In Angola seien kürzlich 4.000 Kirchen geschlossen worden, in Ruanda 6.000. In Mosambik hätten Gewalttäter an einem Sonntag zehn Menschen geköpft, um die Bevölkerung aus dem Dorf zu vertreiben und das Land übernehmen zu können. In Indien komme es häufig vor, dass in den sozialen Medien ein "Mob" organisiert werde, der vor einer Kirche aufziehe, den Gottesdienst unterbreche und den Pfarrer festsetze.
Neben Gewalttaten entzögen auch "widrige Gesetze, sozialer Druck und Ausgrenzung Christen langfristig den Lebensraum", schreibt Sauer in einem Beitrag im aktuellen "Jahrbuch Mission". Ob in Ägypten, Pakistan oder Nord-Nigeria: "Der Staat ist entweder nicht in der Lage oder nicht willens, gesellschaftliche und gewaltsame Übergriffe auf Christen zu verhindern."
Angriff islamistischer Kräfte auf Christen
An vorderster Stelle stehe der Angriff islamistischer Kräfte auf Christen, zum Teil verbunden mit der Ausbreitung des Islam in überwiegend christlichen Gebieten. Umgekehrt würden Christen andere religiöse Minderheiten sehr selten angreifen - "und dann oft gegen den Willen der Kirchenführer", sagte Sauer.
Es dürfe aber kein Wettlauf entstehen, "wer am meisten verfolgt ist", warnte der Theologe und forderte ein "Aufschreien" gegen jede Einschränkung der Religionsfreiheit. Bei der wissenschaftlichen Erforschung der Christenverfolgung stütze er sich auf Daten staatlicher Organe, zum Beispiel den Bericht des US-Außenministeriums oder auf die Daten von Nichtregierungsorganisationen (NGOs), wobei das Hilfswerk "Open Doors" die gründlichste vergleichende Studie verfasse. Danach werden aktuell mindestens 245 Millionen Christen stark verfolgt.
Unter den Verfolgten seien Frauen besonders gefährdet. In Pakistan etwa werden Sauer zufolge Mädchen entführt und zwangsverheiratet, "um die ganze Gemeinschaft zu schmähen". Auch Konvertiten, die den Glauben gewechselt haben, seien besonderer Verfolgung ausgesetzt.
Mit Bildungsarbeit gegen Verfolgung
Auf ganz unterschiedlichen Ebenen bestünden Möglichkeiten, gegen die Christenverfolgung vorzugehen. "Es braucht Akteure auf allen Ebenen: Spenden von Kirchengemeinden, NGOs, die anprangern, Journalisten, die aufklären, Geschäftsleute, die in ihren Betrieben die Menschen mit Würde behandeln."
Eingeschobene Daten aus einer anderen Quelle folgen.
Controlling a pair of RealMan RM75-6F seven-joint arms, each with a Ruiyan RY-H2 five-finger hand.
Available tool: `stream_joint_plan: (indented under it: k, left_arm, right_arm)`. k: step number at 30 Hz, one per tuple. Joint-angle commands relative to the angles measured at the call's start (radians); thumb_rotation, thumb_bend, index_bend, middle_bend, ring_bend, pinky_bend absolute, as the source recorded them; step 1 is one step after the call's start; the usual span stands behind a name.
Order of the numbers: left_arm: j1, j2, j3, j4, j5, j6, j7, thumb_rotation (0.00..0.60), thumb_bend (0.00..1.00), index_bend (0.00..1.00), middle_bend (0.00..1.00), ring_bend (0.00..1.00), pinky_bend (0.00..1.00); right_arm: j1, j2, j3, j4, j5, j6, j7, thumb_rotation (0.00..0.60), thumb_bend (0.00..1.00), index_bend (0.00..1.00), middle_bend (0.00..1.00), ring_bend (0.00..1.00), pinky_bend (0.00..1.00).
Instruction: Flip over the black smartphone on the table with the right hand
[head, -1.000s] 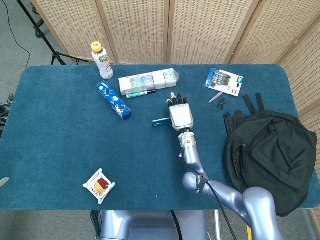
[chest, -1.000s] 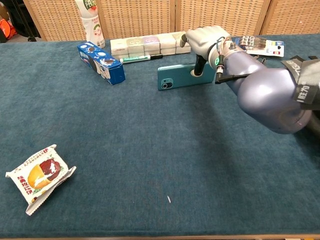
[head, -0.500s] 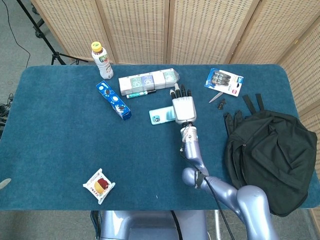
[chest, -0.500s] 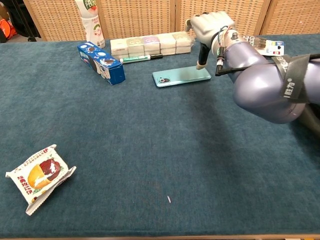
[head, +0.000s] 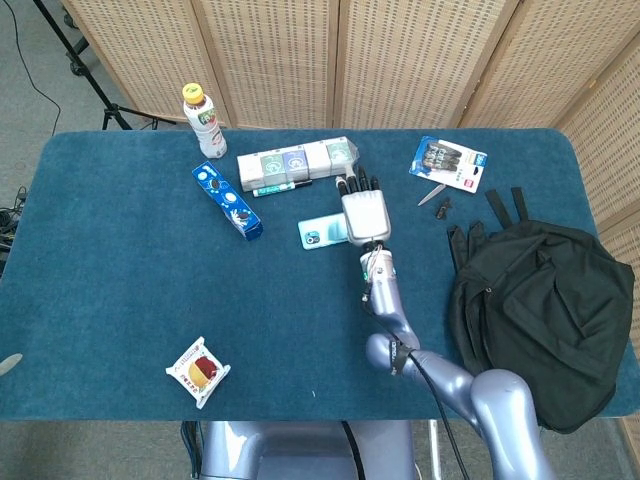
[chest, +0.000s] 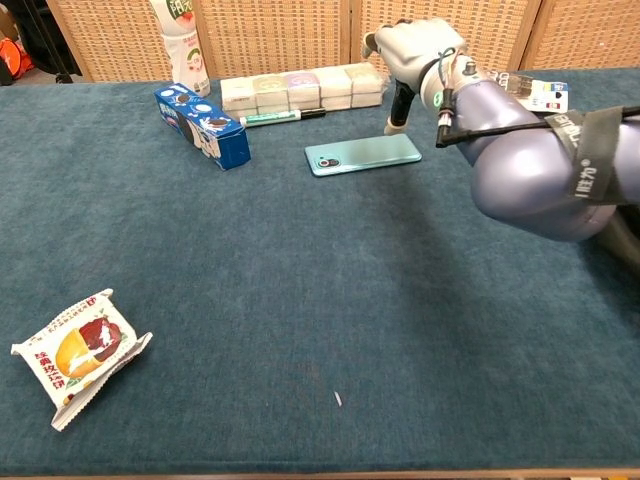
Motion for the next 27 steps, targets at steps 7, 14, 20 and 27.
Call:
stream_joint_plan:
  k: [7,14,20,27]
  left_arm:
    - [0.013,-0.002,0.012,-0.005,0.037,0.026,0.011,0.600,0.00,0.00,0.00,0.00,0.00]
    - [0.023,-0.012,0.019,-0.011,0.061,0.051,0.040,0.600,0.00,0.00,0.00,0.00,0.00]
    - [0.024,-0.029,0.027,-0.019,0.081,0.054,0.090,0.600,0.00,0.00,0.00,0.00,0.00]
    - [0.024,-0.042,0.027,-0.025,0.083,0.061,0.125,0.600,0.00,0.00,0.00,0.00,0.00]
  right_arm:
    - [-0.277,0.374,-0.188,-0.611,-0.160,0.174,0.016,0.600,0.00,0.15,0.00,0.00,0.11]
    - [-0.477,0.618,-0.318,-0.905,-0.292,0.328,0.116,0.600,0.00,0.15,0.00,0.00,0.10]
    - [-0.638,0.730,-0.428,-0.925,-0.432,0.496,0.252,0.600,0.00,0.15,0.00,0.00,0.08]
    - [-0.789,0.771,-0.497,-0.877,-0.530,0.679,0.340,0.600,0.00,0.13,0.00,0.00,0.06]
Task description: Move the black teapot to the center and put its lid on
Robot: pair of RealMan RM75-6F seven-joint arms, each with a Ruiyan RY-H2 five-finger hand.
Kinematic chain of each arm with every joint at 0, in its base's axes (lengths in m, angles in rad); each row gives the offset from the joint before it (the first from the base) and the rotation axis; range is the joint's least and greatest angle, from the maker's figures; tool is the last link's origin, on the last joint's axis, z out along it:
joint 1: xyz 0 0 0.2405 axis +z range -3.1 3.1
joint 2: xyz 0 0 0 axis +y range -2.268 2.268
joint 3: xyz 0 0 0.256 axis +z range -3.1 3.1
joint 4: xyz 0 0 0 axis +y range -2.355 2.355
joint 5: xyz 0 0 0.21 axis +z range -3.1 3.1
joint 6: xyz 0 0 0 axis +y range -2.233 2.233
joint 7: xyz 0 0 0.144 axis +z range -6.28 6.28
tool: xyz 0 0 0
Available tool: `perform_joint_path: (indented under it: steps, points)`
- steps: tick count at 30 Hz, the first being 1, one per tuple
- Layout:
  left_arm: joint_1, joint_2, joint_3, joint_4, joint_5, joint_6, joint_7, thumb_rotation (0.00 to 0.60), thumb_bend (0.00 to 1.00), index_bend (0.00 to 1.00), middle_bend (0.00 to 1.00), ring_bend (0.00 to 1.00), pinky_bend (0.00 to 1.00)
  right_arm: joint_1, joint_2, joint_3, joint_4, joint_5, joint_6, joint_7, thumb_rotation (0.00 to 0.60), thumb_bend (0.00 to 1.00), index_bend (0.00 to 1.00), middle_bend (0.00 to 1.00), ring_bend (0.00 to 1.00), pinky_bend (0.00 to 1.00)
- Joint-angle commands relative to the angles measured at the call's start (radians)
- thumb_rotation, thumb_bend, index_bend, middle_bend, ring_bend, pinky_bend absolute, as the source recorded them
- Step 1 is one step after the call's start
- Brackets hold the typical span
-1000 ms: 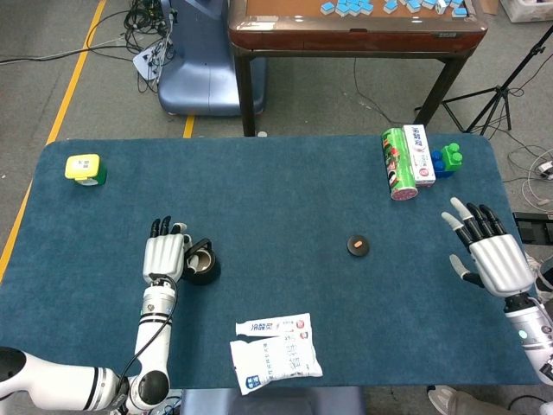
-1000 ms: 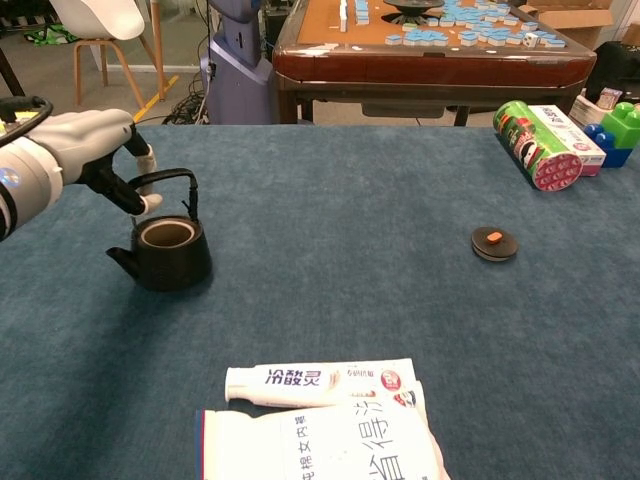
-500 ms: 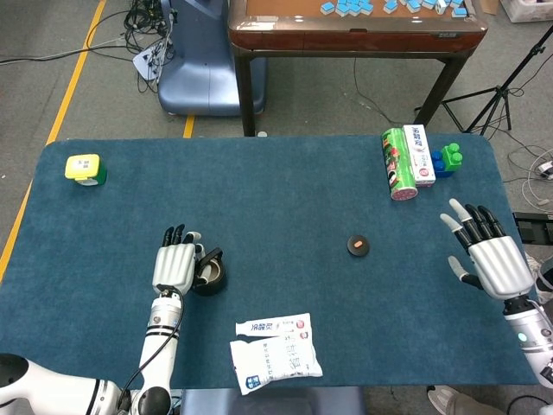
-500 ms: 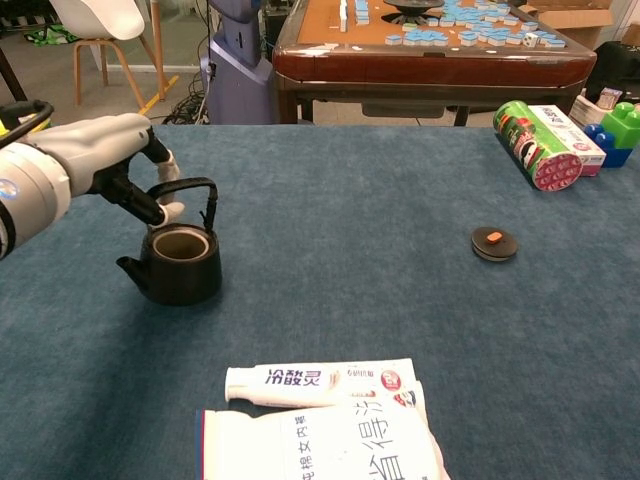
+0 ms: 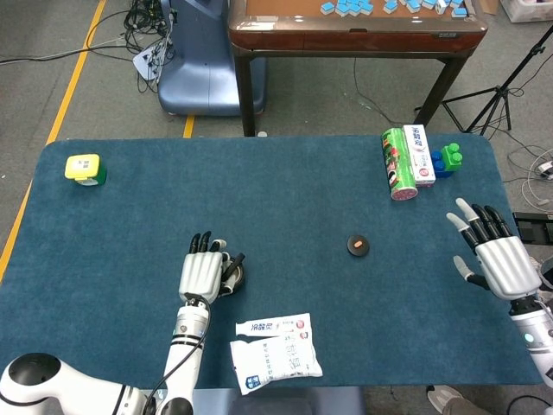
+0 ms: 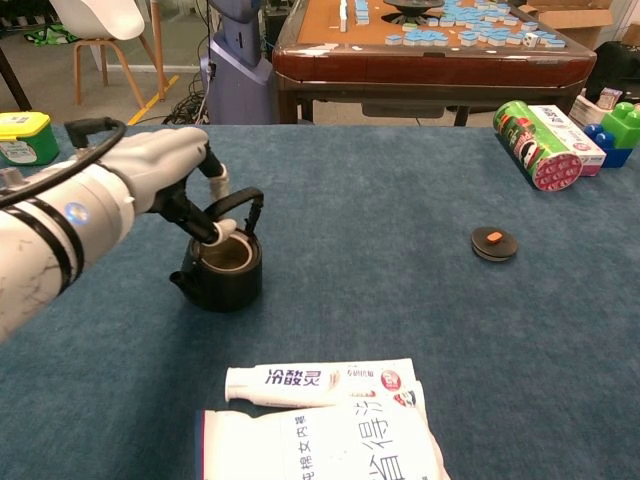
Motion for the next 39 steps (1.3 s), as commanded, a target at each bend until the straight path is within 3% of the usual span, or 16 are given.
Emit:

Auf staatlicher Ebene könne ein Land wie Deutschland beispielsweise über die Bildungshilfe Einfluss nehmen, etwa bei der Ausbildung von Polizisten oder in der Rechtsprechung, sagte Sauer. Schulbücher verbreiteten in den betroffenen Ländern oft Klischees über das Christentum; auch das könne man ändern. Ebenso wirke ein positives Vorbild: Praktizierte Religionsfreiheit, das bestätigten viele Studien, nutze einem Land, weil sich die Wirtschaft entwickele und vielfältige Geschäftsbeziehungen entstünden. "Man kann diesen Ländern sagen: So funktioniert es bei uns." Auf diese Weise habe man beispielsweise China gezeigt, wie sich christliche Gruppen in der Behindertenhilfe engagieren.